Triangle side terms and area inequality

[frusciante]

Currently revising for my A-Level maths (UK), there is unfortunately no key in the book;
Given the triangle with sides a,b,c respectively and the area S, show that ab+bc+ca => 4*sqrt(3)*S

I have tried using the Ravi transformation without luck, any takers?

 

[anemone]

Currently revising for my A-Level maths (UK), there is unfortunately no key in the book;
Given the triangle with sides a,b,c respectively and the area S, show that ab+bc+ca => 4*sqrt(3)*S

I have tried using the Ravi transformation without luck, any takers?

I see that if we take the area of the triangle using the Heron's formula, which is \(\displaystyle S=\frac{\sqrt{(a+b+c)(a+b-c)(b+c-a)(c+a-b)}}{4}\), and then let \(\displaystyle x=a+b-c,\,y=b+c-a,\,z=a+c-b\), the problem can be turned into a rather straightforward inequality problem...

We're asked to prove

\(\displaystyle \begin{align*}ab+bc+ca &\ge 4\sqrt{3}\frac{\sqrt{(a+b+c)(a+b-c)(b+c-a)(c+a-b)}}{4}\\&=\sqrt{3(a+b+c)(a+b-c)(b+c-a)(c+a-b)}\end{align*}\)

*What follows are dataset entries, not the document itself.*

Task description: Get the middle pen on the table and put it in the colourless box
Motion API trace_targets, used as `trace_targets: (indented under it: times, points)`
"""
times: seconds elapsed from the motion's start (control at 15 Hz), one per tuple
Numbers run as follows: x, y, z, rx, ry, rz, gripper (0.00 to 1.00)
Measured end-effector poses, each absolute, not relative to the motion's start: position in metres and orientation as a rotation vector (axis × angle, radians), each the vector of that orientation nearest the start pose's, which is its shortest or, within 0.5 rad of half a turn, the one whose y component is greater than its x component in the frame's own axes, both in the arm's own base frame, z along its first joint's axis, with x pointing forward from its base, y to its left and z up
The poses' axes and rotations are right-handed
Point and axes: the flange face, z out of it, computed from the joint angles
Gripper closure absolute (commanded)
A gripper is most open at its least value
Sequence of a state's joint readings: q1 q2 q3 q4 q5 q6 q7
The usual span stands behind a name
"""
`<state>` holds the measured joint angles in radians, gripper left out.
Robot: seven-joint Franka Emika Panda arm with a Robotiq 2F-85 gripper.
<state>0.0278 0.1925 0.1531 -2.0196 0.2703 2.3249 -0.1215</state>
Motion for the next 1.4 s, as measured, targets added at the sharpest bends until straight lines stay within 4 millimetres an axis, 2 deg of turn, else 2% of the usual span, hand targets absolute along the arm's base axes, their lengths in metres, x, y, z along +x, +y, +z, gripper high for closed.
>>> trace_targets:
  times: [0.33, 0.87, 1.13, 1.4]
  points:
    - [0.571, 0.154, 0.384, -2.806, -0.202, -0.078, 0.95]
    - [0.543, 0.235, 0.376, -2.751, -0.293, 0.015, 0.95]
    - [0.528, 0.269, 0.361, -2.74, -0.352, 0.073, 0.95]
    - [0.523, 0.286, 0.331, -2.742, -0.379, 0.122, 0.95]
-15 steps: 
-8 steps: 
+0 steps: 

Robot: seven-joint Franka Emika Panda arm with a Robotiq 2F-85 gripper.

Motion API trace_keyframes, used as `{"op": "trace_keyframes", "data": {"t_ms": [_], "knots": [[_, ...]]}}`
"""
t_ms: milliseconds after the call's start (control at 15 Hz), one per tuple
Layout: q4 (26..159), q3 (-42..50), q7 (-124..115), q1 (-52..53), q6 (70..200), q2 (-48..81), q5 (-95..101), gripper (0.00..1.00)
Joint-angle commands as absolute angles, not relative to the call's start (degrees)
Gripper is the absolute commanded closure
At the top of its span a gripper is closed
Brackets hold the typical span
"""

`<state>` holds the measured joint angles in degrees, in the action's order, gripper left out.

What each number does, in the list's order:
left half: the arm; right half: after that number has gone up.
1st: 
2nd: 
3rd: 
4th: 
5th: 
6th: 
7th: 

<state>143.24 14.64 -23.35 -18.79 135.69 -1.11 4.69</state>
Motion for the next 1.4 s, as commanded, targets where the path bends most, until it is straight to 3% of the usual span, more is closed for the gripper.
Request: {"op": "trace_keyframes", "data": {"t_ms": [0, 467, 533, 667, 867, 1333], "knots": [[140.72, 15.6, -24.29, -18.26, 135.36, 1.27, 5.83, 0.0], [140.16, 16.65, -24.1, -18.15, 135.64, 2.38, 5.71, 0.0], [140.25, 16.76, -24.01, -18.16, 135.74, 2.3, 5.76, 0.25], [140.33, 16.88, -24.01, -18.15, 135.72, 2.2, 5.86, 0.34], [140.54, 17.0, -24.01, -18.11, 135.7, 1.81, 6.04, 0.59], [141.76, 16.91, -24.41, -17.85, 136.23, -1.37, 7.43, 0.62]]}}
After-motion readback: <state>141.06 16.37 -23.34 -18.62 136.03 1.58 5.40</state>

After the substitution, expansion and simplification, we see that we need to prove:

\(\displaystyle (x+y)(x+z)+(x+y)(x+z)+(x+y)(x+z)\ge 4\sqrt{3xyz(x+y+z)}\)

\(\displaystyle x^2+y^2+z^2+3xy+3yz+3zx\ge 4\sqrt{3xyz(x+y+z)}\)

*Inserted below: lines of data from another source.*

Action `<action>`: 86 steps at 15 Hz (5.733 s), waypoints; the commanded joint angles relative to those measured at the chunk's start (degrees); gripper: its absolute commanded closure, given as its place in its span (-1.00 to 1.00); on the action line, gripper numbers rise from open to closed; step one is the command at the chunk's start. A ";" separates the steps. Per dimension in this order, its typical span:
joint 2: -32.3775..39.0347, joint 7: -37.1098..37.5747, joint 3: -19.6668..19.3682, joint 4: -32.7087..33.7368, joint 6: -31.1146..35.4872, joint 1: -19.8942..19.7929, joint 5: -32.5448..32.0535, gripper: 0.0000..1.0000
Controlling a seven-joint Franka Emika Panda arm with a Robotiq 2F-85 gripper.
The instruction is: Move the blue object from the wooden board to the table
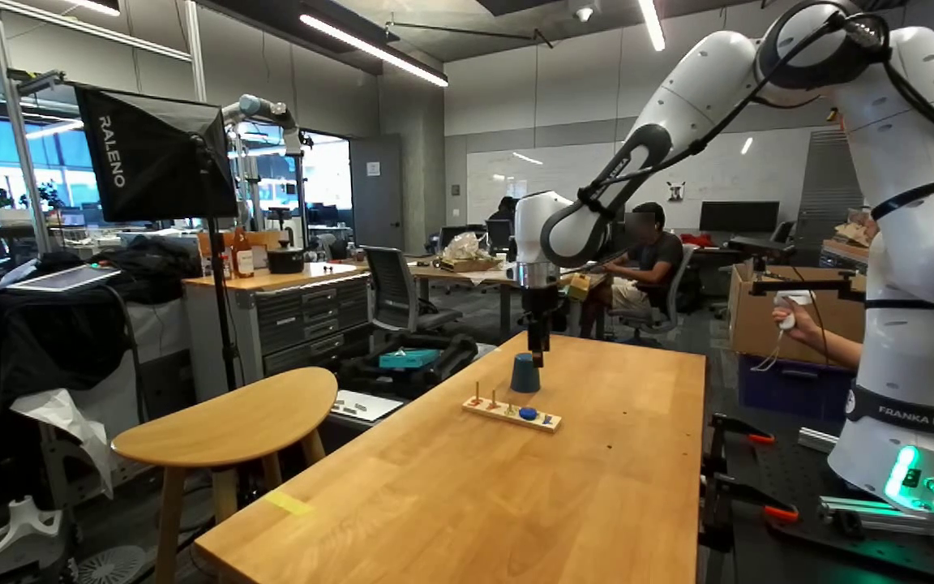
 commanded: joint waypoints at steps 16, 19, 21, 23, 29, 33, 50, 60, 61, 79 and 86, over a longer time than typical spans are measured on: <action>9.97 7.34 0.60 4.75 3.46 5.62 -1.92 -1.00; 11.87 8.15 0.16 5.08 4.21 5.39 -1.66 -1.00; 13.06 8.50 -0.28 5.36 4.85 5.41 -1.78 -1.00; 14.08 8.55 -0.32 5.78 5.17 5.05 -1.09 -1.00; 14.39 10.01 -1.16 6.14 8.36 4.76 -0.63 -1.00; 14.30 11.15 -1.62 5.84 9.98 4.87 -0.42 -1.00; 11.58 11.39 -0.68 4.14 10.67 4.02 1.78 0.65; 8.11 11.00 -2.08 2.57 10.11 0.63 3.46 0.65; 8.50 11.13 -2.31 2.42 10.15 0.33 3.47 0.65; -4.80 -8.72 -3.07 4.05 -6.70 -5.85 1.84 -1.00; -5.08 -8.97 -3.78 4.45 -7.72 -5.75 1.31 -1.00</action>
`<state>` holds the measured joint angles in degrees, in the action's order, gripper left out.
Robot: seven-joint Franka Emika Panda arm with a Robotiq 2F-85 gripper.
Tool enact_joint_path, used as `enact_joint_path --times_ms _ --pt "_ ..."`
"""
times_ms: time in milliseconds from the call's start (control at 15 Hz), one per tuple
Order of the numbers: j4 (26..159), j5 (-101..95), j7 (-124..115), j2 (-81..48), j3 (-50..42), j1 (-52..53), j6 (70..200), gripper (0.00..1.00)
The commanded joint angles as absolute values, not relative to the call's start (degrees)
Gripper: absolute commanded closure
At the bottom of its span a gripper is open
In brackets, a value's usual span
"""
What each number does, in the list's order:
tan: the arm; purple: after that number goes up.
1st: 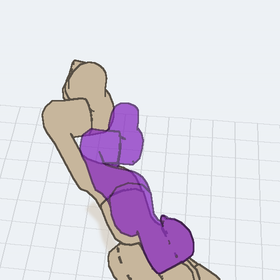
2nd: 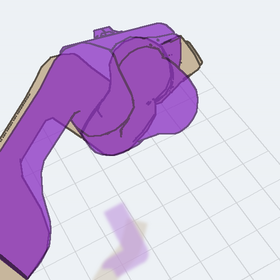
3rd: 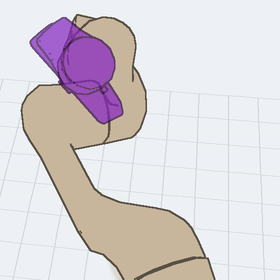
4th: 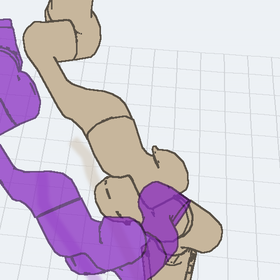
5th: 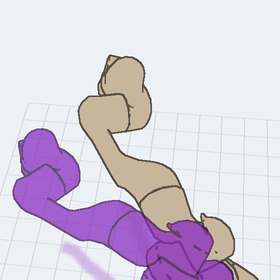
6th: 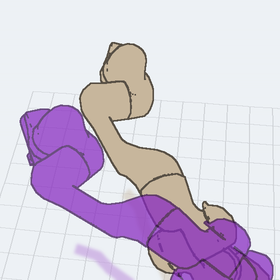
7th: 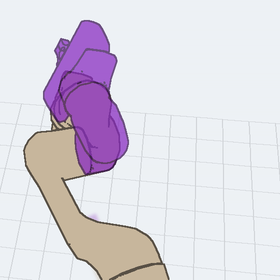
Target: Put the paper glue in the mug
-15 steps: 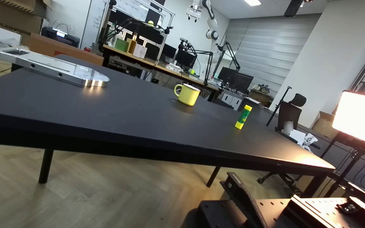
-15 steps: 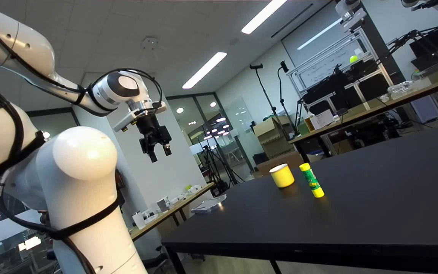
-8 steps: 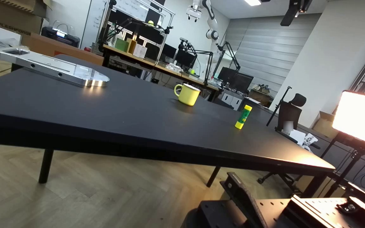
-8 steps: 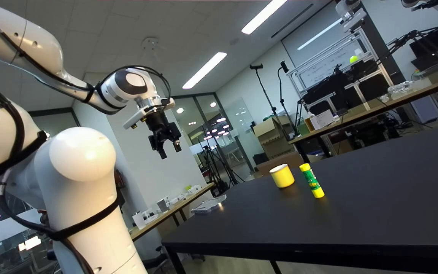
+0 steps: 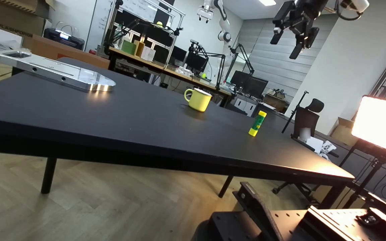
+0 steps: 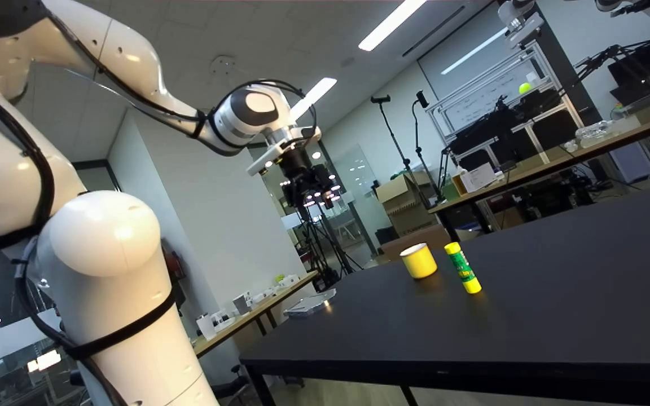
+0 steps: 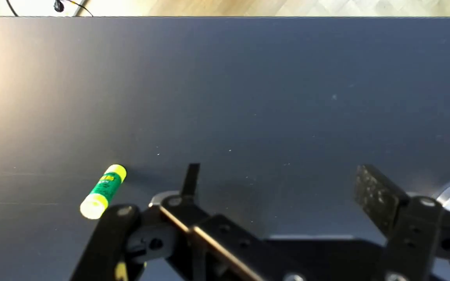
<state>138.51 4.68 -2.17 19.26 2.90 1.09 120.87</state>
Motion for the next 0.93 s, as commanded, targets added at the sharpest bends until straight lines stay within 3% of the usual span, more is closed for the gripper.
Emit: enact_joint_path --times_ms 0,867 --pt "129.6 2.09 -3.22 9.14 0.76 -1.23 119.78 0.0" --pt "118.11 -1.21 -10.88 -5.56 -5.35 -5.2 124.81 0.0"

But since \(\displaystyle x^2+y^2+z^2\ge xy+yz+zx\) (from the Rearrangement or AM-GM inequality), we have:

\(\displaystyle x^2+y^2+z^2+3xy+3yz+3zx\ge xy+yz+zx+3xy+3yz+3zx=4xy+4yz+4zx\)

I will leave it to you to prove why \(\displaystyle 4xy+4yz+4zx \ge 4\sqrt{3xyz(x+y+z)}\) must hold, and please take note that my proposed solution isn't the only way to tackle the problem.(Smile)

 

[Evgeny.Makarov]

This problem is discussed (with solution) in the following book.

R.B. Manfrino, J.A.G. Ortega, R.V. Delgado. Inequalities: A Mathematical Olympiad Approach. 2009. p. 74, exercise 2.53.